As previsões do governador paulista foram embasadas em pesquisas eleitorais recentes que apontam um cenário de disputa acirrada. Um levantamento da Genial/Quaest, divulgado na última quarta-feira, 15, foi citado como referência. Nele, em um hipotético segundo turno, Flávio Bolsonaro aparece numericamente à frente de Lula, com 42% das intenções de voto contra 40% do petista, dentro da margem de erro de dois pontos percentuais. Apesar desse indicativo de competitividade em um eventual confronto direto, a mesma pesquisa mostra o presidente Lula liderando no cenário de primeiro turno, com 37% das intenções, enquanto Flávio Bolsonaro registra 32%.

Demonstrando otimismo e convicção, Tarcísio de Freitas expressou sua crença na tendência de crescimento do senador e de declínio do atual presidente. "Observe que já houve o cruzamento de linhas e a tendência que a gente vai ver é um derretimento gradual do Lula, um crescimento gradual do Flávio", declarou o governador. Ele reiterou sua confiança, afirmando: "Tenho certeza que o Flávio será o próximo presidente da República do Brasil. E olhe lá se essa eleição não terminar no primeiro turno." As falas de Tarcísio reforçam a articulação e as expectativas do campo bolsonarista para a próxima corrida presidencial.

Além das projeções eleitorais, Tarcísio de Freitas aproveitou a ocasião para criticar a atuação do Supremo Tribunal Federal (STF) em relação a um inquérito aberto contra Flávio Bolsonaro. O governador manifestou sua desaprovação à decisão do ministro Alexandre de Moraes de investigar o senador por suposta calúnia contra Lula.

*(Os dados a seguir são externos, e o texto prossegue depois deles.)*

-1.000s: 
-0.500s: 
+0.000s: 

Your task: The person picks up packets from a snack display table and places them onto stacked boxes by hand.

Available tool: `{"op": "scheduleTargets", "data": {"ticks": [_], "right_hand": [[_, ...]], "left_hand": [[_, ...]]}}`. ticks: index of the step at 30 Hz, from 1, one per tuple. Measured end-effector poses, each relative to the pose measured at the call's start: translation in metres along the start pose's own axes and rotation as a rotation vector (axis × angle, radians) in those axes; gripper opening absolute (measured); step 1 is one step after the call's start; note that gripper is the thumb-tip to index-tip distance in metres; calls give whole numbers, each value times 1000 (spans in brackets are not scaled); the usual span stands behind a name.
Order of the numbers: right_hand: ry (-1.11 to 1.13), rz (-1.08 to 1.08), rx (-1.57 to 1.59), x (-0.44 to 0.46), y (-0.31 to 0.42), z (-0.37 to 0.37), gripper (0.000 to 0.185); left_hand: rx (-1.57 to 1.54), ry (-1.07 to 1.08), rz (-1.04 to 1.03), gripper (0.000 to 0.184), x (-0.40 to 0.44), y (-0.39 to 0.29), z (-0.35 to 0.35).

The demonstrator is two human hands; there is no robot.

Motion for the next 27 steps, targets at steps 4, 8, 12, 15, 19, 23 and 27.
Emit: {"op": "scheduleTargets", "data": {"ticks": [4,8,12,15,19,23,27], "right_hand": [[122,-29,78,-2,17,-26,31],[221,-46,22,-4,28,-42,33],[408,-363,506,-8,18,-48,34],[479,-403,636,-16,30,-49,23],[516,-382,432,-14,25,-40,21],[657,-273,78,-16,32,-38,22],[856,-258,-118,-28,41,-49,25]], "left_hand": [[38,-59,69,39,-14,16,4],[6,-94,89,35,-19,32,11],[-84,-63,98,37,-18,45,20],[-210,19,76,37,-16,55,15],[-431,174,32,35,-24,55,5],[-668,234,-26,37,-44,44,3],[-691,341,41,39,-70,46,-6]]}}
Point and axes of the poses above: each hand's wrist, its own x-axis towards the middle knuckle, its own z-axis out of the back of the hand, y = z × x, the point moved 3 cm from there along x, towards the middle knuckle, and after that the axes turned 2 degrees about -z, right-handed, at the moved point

A representação que originou o inquérito alega que Flávio publicou uma montagem associando o presidente brasileiro a Nicolás Maduro, presidente da Venezuela, e fez acusações ligando Lula a tráfico de drogas e armas, lavagem de dinheiro, e apoio a terroristas e ditaduras, além de vincular esses atos ao "fim do Foro de São Paulo".

Tarcísio defendeu veementemente a liberdade de expressão no debate político, argumentando que a crítica não deve ser alvo de sanção judicial. "Crítica política não pode ser também objeto de sanção, não pode ser objeto de coação. Porque senão você tira a liberdade de expressão", pontuou o governador, exemplificando a banalização de tais ações ao dizer: "Se eu fosse pedir para abrir inquérito a todas as calúnias que eu recebo todos os dias…". Essa postura do governador sublinha o embate constante entre as esferas do Executivo e do Judiciário em questões de limites da crítica política e liberdade de expressão no país.